My routers are all LinkSys routers. In particular, I have installations running both the 802.11b Wireless Access Point Router with 4-Port Switch, as well as EtherFast Cable/DSL Router with 8-Port
Switch. I’ve been quite happy with both. I’ve also heard good things about the support for the faster wireless standard 802.11g.
In some cases, you’ll want to consider a software firewall. Software firewalls monitor the data traversing the network connection on your machine. They block incoming traffic that isn’t explicitly allowed, and can also warn you of unexpected attempts to access the internet from your machine.
The built-in Windows Firewall in Windows XP is a fine, free, basic solution. It is, in fact, what I use when I visit a WiFi hotspot, or connect to some other network I’m not totally certain is safe. It’s also a good solution if you’re connected via dial-up for long periods of time.
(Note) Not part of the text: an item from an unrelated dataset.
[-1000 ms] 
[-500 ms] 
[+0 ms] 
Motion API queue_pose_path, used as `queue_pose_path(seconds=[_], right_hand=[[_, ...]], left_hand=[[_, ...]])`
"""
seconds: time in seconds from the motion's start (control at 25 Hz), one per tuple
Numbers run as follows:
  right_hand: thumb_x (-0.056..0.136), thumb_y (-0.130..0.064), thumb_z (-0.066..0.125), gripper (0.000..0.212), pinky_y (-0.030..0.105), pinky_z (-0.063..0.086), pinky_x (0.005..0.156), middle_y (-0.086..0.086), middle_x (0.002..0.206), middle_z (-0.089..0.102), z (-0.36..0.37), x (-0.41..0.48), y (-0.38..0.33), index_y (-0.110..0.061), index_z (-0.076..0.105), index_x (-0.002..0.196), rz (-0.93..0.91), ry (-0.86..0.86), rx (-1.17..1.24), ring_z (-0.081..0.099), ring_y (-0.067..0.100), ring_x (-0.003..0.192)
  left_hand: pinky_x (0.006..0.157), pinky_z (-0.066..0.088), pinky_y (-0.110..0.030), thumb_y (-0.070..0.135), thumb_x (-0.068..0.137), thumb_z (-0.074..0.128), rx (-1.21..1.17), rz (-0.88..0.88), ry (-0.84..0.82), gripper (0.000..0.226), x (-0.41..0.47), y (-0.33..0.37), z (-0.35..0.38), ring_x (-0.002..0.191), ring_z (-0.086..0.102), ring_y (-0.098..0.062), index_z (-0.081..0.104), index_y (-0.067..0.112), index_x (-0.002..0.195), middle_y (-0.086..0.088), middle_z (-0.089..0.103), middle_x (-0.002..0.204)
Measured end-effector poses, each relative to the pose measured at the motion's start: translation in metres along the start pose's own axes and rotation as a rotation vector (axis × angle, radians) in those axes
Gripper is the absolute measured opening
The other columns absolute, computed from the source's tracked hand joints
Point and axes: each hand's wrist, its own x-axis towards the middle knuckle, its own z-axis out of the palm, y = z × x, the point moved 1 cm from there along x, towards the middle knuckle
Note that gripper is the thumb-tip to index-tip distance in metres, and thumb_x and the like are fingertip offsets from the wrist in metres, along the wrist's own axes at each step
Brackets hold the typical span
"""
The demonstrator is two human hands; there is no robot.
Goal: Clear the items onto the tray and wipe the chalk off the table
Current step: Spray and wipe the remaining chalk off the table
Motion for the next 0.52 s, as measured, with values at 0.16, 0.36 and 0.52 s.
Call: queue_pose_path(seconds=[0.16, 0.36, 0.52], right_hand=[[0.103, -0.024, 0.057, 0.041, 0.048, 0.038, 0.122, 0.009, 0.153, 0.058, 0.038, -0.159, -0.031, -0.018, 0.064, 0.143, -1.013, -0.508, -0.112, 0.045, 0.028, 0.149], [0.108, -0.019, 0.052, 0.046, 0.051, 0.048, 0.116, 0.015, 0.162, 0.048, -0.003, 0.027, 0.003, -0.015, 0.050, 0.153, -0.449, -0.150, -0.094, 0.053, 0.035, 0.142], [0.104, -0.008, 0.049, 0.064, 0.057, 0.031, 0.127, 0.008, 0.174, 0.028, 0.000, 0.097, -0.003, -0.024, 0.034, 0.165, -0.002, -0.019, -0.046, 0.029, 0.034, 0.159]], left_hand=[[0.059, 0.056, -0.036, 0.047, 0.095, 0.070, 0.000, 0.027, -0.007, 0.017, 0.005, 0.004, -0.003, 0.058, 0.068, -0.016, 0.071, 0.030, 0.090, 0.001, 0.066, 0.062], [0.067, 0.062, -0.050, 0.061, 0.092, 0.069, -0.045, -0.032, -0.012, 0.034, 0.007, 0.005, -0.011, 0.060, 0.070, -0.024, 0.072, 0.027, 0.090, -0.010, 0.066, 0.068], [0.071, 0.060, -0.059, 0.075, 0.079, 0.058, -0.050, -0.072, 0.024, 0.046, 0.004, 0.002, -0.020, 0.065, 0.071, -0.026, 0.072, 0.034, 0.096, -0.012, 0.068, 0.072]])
Note: in all cases, hardware or software, built-in or add-in, it’s going to be important to know how to configure your firewall properly. Firewalls are the leading cause for certain functions, such as instant messaging, or audio connections, from working. These are typically easily fixed with a quick configuration change within the firewall. Make sure to take the time to understand the documentation that accompanies your firewall.
Finally, when you believe you’re protected, or even if you know you’re not, you should visit Gibson Research and run “Shields Up” – a vulnerability analysis. It will try to access and analyze your computer from the internet, and enumerate for you exactly how you are vulnerable, and potential steps you can take. It tends to be a little techie, but it’s worth the effort.